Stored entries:

——

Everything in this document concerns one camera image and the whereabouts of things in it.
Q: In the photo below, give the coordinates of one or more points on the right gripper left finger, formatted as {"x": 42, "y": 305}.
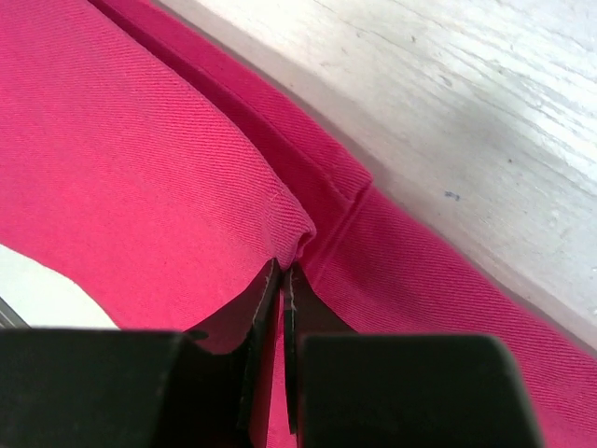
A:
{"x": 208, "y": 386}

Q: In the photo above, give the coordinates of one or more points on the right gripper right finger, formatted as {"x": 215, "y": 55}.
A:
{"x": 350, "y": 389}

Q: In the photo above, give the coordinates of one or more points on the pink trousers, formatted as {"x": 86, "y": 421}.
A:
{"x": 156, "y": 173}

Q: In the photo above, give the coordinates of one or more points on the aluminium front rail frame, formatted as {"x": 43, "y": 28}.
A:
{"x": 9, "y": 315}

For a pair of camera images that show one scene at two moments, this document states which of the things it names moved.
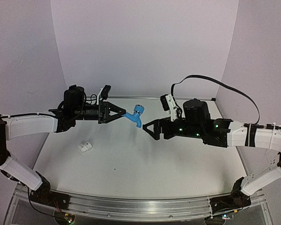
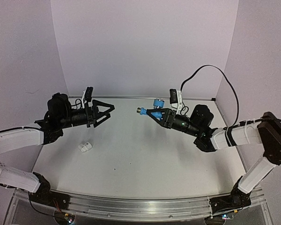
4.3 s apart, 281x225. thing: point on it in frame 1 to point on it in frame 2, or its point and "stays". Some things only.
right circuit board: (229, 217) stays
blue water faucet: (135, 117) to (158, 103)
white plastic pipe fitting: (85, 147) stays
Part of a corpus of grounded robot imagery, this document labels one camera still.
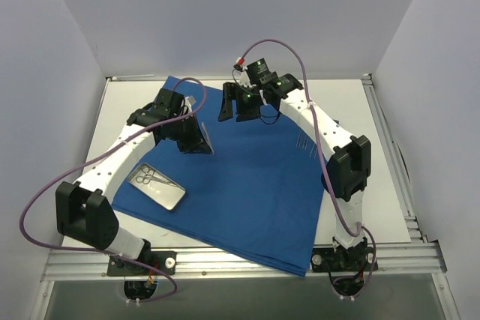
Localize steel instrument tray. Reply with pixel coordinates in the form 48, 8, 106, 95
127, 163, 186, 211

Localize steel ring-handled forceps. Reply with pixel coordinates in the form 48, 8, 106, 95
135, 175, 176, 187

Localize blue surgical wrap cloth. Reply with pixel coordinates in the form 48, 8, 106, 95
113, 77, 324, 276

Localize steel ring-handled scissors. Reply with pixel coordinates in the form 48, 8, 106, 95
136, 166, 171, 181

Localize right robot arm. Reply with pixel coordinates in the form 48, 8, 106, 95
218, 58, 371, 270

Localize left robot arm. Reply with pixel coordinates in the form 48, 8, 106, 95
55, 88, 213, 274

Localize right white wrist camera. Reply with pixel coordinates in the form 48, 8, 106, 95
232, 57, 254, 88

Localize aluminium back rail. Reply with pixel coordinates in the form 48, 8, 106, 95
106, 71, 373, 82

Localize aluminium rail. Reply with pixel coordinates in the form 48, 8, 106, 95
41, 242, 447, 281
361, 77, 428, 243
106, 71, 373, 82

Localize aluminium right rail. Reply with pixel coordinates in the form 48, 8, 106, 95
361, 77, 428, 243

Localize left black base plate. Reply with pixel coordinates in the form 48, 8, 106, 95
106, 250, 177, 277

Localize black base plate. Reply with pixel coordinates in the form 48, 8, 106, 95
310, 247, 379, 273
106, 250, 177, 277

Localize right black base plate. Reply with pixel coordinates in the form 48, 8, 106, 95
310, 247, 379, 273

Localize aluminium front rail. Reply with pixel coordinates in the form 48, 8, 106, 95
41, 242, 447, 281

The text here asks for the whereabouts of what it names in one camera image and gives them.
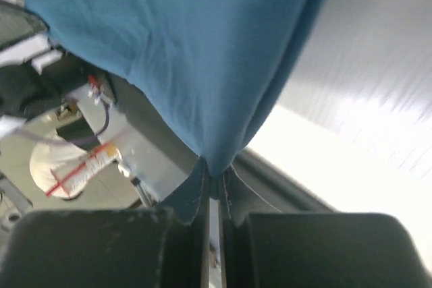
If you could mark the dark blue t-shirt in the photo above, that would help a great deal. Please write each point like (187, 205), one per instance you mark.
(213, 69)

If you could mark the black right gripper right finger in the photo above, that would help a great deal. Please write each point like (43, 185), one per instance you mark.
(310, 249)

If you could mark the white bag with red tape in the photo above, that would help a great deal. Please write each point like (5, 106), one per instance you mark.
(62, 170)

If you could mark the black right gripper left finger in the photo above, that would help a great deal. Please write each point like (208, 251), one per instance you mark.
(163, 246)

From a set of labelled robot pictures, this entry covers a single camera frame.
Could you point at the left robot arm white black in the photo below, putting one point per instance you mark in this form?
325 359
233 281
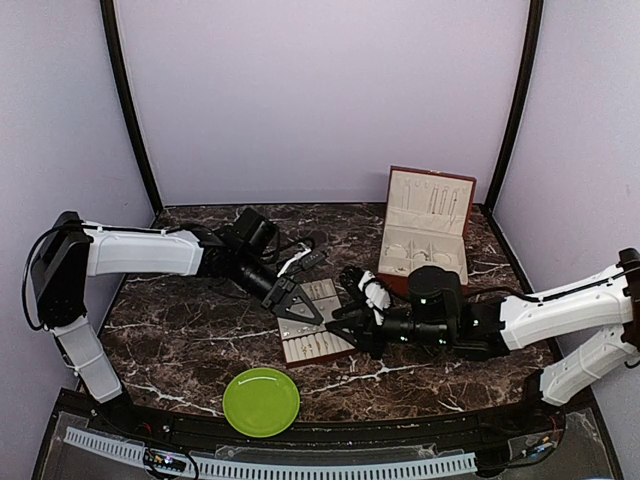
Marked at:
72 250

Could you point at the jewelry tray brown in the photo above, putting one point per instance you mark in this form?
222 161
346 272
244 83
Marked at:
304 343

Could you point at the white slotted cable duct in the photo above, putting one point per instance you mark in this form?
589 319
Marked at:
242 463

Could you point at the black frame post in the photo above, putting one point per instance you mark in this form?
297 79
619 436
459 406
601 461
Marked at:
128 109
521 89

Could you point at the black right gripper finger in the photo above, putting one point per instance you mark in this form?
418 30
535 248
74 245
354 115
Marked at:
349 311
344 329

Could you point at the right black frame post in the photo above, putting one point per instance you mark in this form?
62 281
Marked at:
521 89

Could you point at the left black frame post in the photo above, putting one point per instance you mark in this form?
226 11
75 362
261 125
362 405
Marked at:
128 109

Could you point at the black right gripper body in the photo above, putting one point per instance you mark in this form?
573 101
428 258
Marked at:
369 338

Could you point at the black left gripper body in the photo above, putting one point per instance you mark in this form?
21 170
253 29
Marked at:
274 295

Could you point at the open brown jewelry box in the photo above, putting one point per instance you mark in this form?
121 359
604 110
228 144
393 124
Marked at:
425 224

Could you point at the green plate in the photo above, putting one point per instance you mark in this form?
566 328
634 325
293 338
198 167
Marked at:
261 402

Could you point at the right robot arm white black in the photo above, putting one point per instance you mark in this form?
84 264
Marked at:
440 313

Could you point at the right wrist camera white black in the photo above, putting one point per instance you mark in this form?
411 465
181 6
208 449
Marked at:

——

**Task brief:**
Filter on the word "below": copy each matching line from the entries above.

**Solution:**
Q: In the photo below, give the coordinates of one or more points on the right gripper left finger, formatted as {"x": 42, "y": 305}.
Could you point at the left robot arm white black in the photo below, putting one point per instance you mark in this form?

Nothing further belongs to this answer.